Do opracowania kodu niezbędnego do przeprogramowywania wirówek musiano zgromadzić fizyczne urządzenia i zbudować środowisko testowe, w którym sprawdzano skuteczność infekowania wirówek oraz ich uszkadzania. Wprowadzenie Stuxneta do środowiska informatycznego elektrowni nie nastręczało problemów: wykorzystano do tego najprawdopodobniej jednego z poddostawców lub usługodawców, który wniósł wirus na nośniku USB. Następnie wirus rozprzestrzeniał się w elektrowni, aż trafił do komputera, na którym było zainstalowane oprogramowanie Siemens SIMATIC Step 7 lub WinCC. Wtedy uruchamiał swoją podstawową funkcjonalność uszkadzającą wirówki.

Sam proces infekcji i rozprzestrzeniania się również nie był trywialny. Najpierw wirus sprawdzał, czy ma do czynienia z 32-bitową wersją systemu (64-bitowe nie były infekowane), potem weryfikował, jakiego rodzaju oprogramowanie antywirusowe jest zainstalowane na stacji i odpowiednio dobierał metodę uzyskania praw administratora przy wykorzystaniu właściwej podatności.

Po uzyskaniu praw administratora Stuxnet wyodrębniał i uruchamiał ze swojego pliku, w zależności od wyników analizy konfiguracji zainfekowanej stacji, moduły odpowiedzialne za instalację:

- głównego procesu wirusa w systemie;

- rootkita w celu ukrywania swojej obecności;

- serwera RPC do komunikacji pomiędzy zainfekowanymi hostami za pomocą mechanizmu P2P;

- procesu komunikacji z centrum sterowania Comand &Control (C&C);

- algorytmu sprawdzania łączności z siecią internet;

- mechanizmu replikacji poprzez LAN lub USB;

- programu infekującego wirówki;

- deinstalatora wirusa.

Twórcy przewidzieli, że docelowy komputer może nie być podłączony do sieci, stworzyli więc mechanizm porozumiewania się zainfekowanych hostów za pośrednictwem sieci LAN lub plików przenoszonych na zainfekowanych pamięciach USB. Wirus dzięki temu potrafił zbudować drzewo komunikacji z C&C poprzez pierwszy znaleziony komputer połączony z siecią publiczną (potrafił też korzystać z proxy). W ten sposób mógł pobierać aktualizacje oraz przyjmować dalsze komendy.

Duqu

Pierwsza wzmianka o Duqu pochodzi z października 2011 r., jednak w trakcie analizy wątku odnaleziono dowody działania wirusa już od marca 2010 roku. Ze Stuxnetem łączy go wiele wspólnych cech, takich jak modularna budowa, język OO C użyty do kompilacji głównego programu wirusa, wykorzystywana podatność "zero day", wbudowany mechanizm komunikacji oraz algorytmy szyfrowania plików. Duqu nie zawiera jednak kodu adresowanego do modyfikowania parametrów konkretnych urządzeń. Jego celem jest kradzież informacji niezbędnych do przeprowadzenia ataku za pomocą narzędzia podobnego do Stuxneta.

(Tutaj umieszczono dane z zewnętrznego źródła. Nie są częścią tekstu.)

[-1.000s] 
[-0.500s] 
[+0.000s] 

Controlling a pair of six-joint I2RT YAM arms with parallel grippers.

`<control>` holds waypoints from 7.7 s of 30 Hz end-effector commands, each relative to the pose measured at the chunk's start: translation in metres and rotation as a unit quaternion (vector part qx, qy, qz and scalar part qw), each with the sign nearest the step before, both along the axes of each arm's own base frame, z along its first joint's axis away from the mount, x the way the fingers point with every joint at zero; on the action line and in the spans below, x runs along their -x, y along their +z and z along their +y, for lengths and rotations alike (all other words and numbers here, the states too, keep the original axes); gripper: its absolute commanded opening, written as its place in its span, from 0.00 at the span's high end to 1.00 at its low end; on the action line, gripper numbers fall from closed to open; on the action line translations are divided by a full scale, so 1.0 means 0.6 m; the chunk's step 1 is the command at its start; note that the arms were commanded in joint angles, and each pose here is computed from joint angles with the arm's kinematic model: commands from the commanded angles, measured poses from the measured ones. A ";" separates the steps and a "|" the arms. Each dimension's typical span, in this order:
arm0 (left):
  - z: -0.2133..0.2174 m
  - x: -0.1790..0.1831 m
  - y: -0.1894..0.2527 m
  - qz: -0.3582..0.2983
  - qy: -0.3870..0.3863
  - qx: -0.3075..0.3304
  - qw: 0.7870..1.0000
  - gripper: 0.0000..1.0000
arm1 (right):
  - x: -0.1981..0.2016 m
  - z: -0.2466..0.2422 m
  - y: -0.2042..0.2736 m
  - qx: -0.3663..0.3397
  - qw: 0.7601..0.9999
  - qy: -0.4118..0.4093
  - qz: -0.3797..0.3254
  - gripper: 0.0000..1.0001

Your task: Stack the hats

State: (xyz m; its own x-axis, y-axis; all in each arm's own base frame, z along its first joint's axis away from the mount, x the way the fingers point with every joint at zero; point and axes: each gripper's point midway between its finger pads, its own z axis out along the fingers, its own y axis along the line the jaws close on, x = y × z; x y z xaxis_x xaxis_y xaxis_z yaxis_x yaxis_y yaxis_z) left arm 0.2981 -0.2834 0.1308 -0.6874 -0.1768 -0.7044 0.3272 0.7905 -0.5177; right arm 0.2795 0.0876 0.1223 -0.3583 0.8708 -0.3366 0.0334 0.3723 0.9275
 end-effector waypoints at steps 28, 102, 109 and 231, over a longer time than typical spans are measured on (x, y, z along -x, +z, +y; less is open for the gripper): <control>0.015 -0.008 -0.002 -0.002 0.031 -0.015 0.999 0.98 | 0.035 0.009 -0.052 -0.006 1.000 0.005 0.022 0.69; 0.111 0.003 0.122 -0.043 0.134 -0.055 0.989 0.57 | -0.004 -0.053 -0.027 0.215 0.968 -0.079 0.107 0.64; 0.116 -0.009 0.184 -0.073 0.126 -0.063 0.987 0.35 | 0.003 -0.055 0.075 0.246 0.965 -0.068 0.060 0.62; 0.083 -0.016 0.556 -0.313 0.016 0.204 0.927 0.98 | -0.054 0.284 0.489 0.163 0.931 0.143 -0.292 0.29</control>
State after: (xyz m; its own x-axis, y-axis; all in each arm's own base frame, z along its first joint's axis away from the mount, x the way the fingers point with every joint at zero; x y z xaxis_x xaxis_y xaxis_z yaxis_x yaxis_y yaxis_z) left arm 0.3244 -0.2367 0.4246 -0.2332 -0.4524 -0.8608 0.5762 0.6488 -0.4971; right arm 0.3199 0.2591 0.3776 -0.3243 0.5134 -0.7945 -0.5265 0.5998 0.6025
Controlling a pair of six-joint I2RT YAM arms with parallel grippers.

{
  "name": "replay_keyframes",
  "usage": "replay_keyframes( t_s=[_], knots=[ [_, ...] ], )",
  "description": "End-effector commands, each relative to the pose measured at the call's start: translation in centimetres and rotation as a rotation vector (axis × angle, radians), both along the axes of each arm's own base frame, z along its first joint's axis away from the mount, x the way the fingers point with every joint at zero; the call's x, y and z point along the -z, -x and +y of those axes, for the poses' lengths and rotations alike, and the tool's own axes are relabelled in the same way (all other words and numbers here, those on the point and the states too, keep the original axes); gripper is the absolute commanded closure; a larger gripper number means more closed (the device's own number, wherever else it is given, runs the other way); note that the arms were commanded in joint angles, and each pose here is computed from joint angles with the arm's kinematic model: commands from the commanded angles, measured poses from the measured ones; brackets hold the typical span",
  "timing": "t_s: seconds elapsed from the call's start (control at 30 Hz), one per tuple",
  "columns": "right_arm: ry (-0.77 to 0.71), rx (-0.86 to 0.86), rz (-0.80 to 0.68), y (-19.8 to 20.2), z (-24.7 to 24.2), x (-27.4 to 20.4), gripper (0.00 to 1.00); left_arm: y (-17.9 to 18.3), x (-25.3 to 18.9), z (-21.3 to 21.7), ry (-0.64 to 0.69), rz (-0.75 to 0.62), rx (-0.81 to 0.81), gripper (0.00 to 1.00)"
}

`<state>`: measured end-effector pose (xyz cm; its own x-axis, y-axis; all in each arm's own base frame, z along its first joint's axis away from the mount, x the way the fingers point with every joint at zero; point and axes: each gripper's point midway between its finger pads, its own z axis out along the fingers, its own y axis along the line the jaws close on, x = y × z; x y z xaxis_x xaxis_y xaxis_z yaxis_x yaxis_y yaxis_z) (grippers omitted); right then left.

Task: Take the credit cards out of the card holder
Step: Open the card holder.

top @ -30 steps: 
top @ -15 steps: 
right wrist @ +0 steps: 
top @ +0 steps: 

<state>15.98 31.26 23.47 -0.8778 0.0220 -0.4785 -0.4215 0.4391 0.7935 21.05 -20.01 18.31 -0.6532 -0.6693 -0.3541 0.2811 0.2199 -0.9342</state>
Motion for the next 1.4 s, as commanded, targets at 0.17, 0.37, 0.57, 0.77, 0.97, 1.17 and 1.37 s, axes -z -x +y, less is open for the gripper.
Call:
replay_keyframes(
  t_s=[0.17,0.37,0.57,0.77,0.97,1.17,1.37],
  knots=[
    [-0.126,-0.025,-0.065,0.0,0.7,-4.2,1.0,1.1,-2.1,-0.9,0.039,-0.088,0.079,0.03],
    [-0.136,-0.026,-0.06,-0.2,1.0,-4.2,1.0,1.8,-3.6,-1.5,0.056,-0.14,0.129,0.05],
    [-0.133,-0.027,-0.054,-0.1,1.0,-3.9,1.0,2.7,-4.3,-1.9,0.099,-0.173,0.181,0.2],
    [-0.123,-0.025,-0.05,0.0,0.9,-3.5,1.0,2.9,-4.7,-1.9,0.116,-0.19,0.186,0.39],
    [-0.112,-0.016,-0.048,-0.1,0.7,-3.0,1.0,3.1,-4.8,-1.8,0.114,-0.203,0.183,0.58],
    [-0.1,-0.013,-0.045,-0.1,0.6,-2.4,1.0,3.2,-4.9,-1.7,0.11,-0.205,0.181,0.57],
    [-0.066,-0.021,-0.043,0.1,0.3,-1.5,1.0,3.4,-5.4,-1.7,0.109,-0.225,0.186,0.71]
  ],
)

Duqu dostarczany był do ofiary za pomocą zainfekowanego pliku MS Word dołączonego do wiadomości e-mail. Po odczytaniu przez ofiarę zawirusowanego dokumentu wykorzystywał podatność "zero day" i rozpoczynał sekwencję instalacji, podobną do tej w Stuxnecie. Potrafił rozpoznawać programy antywirusowe, instalował się jako proces systemowy i ładował kolejne moduły. Duqu nie replikował się samoistnie, miał jednak możliwość infekowania kolejnych komputerów, do czego używał funkcjonalności keyloggera. Jeśli udało się ukraść hasło użytkownika uprzywilejowanego, wtedy możliwe było przejęcie kontroli nad kolejnym komputerem i kradzież z niego danych. Duqu miał wbudowany mechanizm samozniszczenia po 30 dniach od infekcji. Prawdopodobnie miało to na celu jego zabezpieczenie przed wykryciem. Ciekawostką był mechanizm wymiany danych z C&C poprzez przesyłanie plików JPG, w których zaszywano szyfrowane sekwencje danych.